Problem: From the line with "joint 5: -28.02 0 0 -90" to the line with "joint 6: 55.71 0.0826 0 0", retype every line exactly, including those two, and leave out the rest of the data below.
◇ ◇ ◇
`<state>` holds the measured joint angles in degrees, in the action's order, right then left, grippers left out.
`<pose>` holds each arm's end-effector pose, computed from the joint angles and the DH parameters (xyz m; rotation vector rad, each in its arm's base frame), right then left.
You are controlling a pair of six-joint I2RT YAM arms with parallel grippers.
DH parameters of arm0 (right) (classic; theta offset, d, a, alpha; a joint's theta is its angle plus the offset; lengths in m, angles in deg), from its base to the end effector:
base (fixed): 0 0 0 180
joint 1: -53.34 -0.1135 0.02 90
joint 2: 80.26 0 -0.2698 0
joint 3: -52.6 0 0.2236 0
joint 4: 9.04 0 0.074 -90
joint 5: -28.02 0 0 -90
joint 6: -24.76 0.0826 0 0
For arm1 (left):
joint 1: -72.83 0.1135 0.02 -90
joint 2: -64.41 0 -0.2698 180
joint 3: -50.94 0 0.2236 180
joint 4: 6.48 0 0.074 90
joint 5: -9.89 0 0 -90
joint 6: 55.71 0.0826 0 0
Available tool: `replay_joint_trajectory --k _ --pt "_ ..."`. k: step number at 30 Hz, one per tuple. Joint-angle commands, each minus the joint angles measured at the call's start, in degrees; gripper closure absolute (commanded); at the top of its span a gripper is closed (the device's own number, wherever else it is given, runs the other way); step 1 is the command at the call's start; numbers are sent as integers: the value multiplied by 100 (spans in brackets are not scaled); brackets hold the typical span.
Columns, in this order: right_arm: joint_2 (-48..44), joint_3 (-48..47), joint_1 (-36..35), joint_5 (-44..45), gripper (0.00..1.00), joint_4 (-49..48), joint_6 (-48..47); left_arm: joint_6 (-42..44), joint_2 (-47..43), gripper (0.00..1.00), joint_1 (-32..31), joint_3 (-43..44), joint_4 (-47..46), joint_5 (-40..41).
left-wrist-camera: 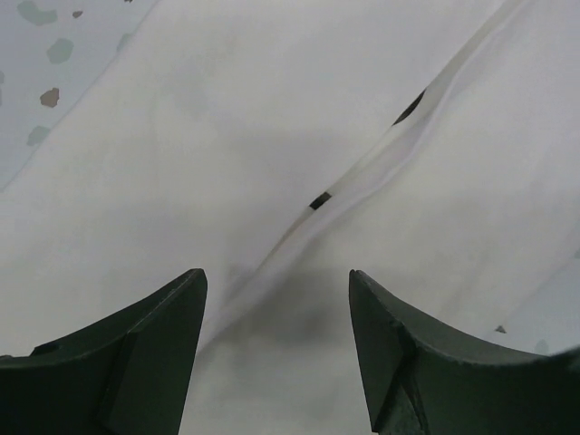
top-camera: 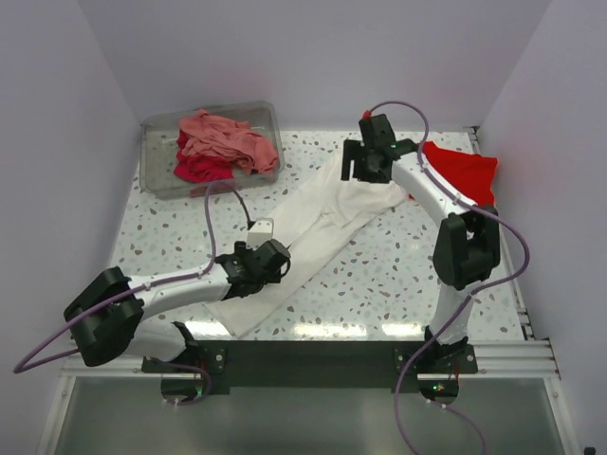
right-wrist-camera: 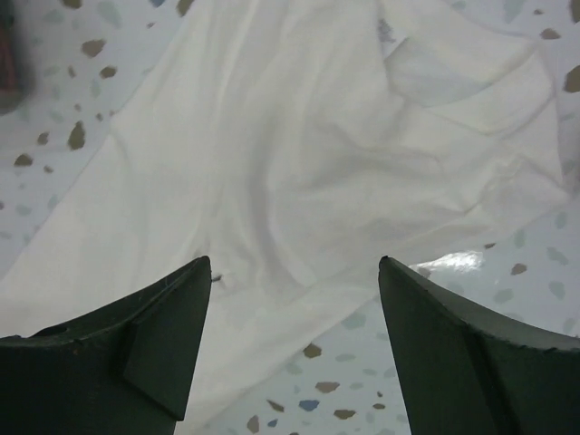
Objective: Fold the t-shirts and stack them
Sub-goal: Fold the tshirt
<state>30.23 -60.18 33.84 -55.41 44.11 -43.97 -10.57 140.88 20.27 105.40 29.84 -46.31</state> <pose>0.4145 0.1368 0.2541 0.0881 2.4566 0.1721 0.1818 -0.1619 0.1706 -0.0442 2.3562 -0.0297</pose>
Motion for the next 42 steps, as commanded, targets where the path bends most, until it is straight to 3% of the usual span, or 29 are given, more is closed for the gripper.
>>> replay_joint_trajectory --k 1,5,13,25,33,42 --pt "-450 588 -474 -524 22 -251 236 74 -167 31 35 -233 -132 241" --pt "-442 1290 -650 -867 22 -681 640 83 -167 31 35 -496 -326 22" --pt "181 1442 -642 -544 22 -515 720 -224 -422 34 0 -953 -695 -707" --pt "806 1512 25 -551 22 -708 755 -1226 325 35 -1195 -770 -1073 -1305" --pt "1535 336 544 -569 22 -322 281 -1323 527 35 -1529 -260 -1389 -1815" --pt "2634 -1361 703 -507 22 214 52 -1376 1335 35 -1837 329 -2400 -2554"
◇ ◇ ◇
Reply to the task:
joint 5: -28.02 0 0 -90
joint 6: -24.76 0.0826 0 0
For arm1 (left):
joint 1: -72.83 0.1135 0.02 -90
joint 2: -64.41 0 -0.2698 180
joint 3: -50.94 0 0.2236 180
joint 4: 6.48 0 0.074 90
joint 5: -9.89 0 0 -90
joint 6: 55.71 0.0826 0 0

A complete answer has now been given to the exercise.